#### Task item:
Show every line from the data below that includes "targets".

[Opening Collected material section]

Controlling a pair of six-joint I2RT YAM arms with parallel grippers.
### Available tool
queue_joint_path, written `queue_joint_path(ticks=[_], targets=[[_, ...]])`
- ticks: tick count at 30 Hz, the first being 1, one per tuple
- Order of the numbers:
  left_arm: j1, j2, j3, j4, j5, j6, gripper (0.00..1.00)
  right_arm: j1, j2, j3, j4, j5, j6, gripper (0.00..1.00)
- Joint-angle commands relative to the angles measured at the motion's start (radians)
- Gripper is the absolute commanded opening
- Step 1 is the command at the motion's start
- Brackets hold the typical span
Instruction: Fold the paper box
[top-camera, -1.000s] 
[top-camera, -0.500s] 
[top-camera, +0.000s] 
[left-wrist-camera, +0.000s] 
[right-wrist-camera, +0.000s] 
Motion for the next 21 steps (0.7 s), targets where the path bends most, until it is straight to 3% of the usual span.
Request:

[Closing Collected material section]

#### Result:
queue_joint_path, written `queue_joint_path(ticks=[_], targets=[[_, ...]])`
Motion for the next 21 steps (0.7 s), targets where the path bends most, until it is straight to 3% of the usual span.

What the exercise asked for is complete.